Bosch framed the initiative as a matter of will as much as finance. The companies have secured commitments for investment, gas supply, and purchase agreements. The real obstacle, he suggested, is not money or resources but persuading skeptics that the plan is viable and worthwhile. "We have the investment commitments, the gas supply, and the purchase agreements," Bosch said. "With focus and determination, in less than three years we could be in the world's top five." The proposal now moves into the formal review process, where regulators and policymakers will weigh whether to proceed with a public concession tender that could reshape Argentina's role in a global market most people have never heard of.

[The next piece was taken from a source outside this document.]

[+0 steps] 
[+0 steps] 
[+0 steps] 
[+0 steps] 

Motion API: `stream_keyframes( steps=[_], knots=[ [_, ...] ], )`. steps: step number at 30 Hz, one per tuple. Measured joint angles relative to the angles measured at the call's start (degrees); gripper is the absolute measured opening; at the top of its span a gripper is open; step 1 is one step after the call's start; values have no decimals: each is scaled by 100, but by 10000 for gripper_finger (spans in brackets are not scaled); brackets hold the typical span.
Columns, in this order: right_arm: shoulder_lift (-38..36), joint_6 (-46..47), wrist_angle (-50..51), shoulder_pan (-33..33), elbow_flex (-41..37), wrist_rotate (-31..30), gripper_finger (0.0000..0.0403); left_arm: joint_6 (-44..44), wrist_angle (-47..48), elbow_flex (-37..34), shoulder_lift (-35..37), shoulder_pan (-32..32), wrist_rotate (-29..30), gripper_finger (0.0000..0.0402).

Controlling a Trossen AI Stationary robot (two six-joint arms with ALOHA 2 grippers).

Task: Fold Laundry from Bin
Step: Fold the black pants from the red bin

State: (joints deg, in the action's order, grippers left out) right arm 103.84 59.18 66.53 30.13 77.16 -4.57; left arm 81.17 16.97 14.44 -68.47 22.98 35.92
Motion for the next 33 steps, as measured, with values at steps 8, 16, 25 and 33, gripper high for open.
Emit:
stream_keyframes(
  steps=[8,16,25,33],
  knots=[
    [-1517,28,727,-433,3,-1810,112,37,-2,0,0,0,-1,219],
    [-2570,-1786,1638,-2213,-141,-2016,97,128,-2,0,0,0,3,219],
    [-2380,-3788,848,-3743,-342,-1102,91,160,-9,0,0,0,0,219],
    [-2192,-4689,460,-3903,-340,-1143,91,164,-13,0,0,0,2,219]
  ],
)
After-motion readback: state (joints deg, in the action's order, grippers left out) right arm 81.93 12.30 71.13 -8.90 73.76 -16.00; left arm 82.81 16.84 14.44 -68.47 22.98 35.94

Argentina has the world's largest heavy water plant. It's the only one in the Southern Hemisphere and capable of exporting to the world. Heavy water is gas and energy—Vaca Muerta transformed into value, work, development, and exports.
— Juan Bosch, president of Saesa
What worries me is overcoming inertia, the task of persuasion and convincing people this is possible and good for everyone. With focus and determination, in less than three years we could be in the world's top five.
— Juan Bosch, president of Saesa
The Hearth Conversation Another angle on the story
Inventor

Why does Argentina have the world's largest heavy water plant if it's been sitting idle for a decade?

Model

It was built to supply the country's nuclear reactors, which still need it. But the plant was designed with far more capacity than domestic demand requires. For years, nobody found a compelling reason to export the surplus.

Inventor

And now they have?

Model

The global market has changed. Heavy water is suddenly useful for semiconductors, AI chips, pharmaceuticals, medical imaging. Demand is rising and supply is constrained. Argentina realized it's sitting on an asset worth real money if someone bothers to operate it.

Inventor

So this is just about selling more of the same product?

Model

Not quite. It's about recognizing that the plant itself—the infrastructure, the expertise, the location—is valuable in a way it wasn't before. The companies are betting that global buyers will pay premium prices for a reliable, large-scale supplier.

Inventor

What's the actual risk here?

Model

The biggest one isn't financial. It's whether the government will actually move forward with a public tender, and whether the companies can execute the modernization on schedule. Three years is ambitious for a facility that's been dormant.

Inventor

And if they pull it off?

Model

Argentina becomes a significant player in a niche but growing global market, creates jobs in a province that needs them, and converts natural gas into something worth far more. It's a straightforward value-add story, if the execution works.